Work task: Return the data verbatim, without pictures.

Provided material:
>>>

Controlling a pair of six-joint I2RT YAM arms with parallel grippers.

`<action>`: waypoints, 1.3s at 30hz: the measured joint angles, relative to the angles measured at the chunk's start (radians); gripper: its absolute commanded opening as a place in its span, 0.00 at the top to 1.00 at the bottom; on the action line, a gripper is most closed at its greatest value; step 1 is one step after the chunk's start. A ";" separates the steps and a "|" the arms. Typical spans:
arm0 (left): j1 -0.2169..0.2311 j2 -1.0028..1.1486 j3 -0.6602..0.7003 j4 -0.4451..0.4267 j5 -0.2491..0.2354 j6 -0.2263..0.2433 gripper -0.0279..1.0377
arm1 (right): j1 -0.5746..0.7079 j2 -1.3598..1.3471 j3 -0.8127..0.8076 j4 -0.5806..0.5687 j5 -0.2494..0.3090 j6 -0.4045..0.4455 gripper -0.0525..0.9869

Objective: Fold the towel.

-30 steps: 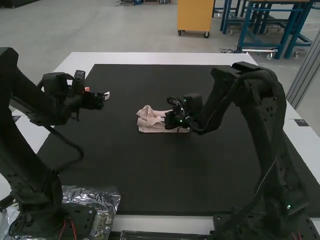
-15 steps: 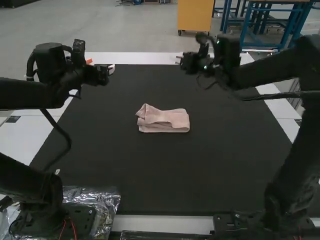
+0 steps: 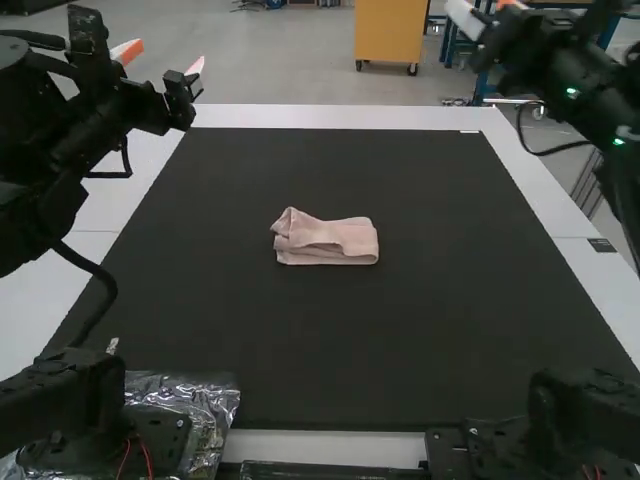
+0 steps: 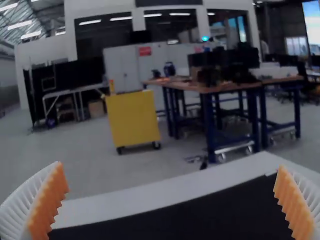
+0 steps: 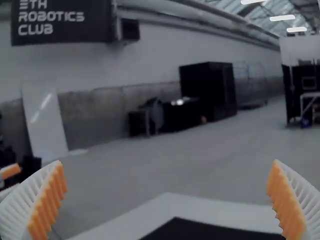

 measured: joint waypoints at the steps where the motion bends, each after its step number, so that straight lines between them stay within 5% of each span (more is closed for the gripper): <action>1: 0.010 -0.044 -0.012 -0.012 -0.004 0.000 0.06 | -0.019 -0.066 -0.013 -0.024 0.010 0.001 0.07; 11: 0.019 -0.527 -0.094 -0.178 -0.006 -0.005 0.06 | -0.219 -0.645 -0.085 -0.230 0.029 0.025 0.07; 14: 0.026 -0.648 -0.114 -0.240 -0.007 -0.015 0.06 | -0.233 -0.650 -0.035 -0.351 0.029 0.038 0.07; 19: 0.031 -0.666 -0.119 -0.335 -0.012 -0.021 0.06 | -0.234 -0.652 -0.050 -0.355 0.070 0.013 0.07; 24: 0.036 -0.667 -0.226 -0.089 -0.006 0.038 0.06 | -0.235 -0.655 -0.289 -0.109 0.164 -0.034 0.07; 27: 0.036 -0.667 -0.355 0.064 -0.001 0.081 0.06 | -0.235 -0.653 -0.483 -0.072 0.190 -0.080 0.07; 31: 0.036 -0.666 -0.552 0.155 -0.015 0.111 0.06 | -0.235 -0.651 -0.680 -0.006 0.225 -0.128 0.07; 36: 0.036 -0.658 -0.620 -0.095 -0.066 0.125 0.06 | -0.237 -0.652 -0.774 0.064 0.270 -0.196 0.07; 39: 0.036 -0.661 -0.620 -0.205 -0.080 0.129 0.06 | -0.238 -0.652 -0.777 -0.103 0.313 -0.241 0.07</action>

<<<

Completed task:
Controlling a pair of six-joint I2RT YAM arms with parallel grippers.

`<action>`: waypoints, 1.3s at 30hz: the measured joint angles, relative to the angles measured at the chunk's start (radians); gripper: its absolute commanded opening as a place in its span, 0.00 at the top to 1.00 at the bottom; on the action line, a gripper is most closed at its greatest value; step 1 is one step after the chunk's start. A ";" separates the steps and a "|" the arms. Typical spans:
arm0 (left): j1 -0.2169..0.2311 j2 -1.0028..1.1486 j3 -0.6602..0.7003 j4 -0.4451..0.4267 j5 -0.2491..0.2354 j6 -0.2263..0.2433 gripper -0.0279..1.0377
arm1 (right): j1 -0.5746..0.7079 j2 -1.3598..1.3471 j3 -0.8127..0.8076 j4 -0.5806..0.5687 j5 -0.2494..0.3090 j6 -0.4045..0.4455 gripper -0.0525..0.9869

Objective: Fold the towel.

-30 steps: 
-15 steps: 
+0 steps: 
+0 steps: 
+0 steps: 

 measured: joint waypoints at the steps where the motion bends, each after its step number, so that straight lines between them stay within 5% of each span (more is closed for the gripper): <action>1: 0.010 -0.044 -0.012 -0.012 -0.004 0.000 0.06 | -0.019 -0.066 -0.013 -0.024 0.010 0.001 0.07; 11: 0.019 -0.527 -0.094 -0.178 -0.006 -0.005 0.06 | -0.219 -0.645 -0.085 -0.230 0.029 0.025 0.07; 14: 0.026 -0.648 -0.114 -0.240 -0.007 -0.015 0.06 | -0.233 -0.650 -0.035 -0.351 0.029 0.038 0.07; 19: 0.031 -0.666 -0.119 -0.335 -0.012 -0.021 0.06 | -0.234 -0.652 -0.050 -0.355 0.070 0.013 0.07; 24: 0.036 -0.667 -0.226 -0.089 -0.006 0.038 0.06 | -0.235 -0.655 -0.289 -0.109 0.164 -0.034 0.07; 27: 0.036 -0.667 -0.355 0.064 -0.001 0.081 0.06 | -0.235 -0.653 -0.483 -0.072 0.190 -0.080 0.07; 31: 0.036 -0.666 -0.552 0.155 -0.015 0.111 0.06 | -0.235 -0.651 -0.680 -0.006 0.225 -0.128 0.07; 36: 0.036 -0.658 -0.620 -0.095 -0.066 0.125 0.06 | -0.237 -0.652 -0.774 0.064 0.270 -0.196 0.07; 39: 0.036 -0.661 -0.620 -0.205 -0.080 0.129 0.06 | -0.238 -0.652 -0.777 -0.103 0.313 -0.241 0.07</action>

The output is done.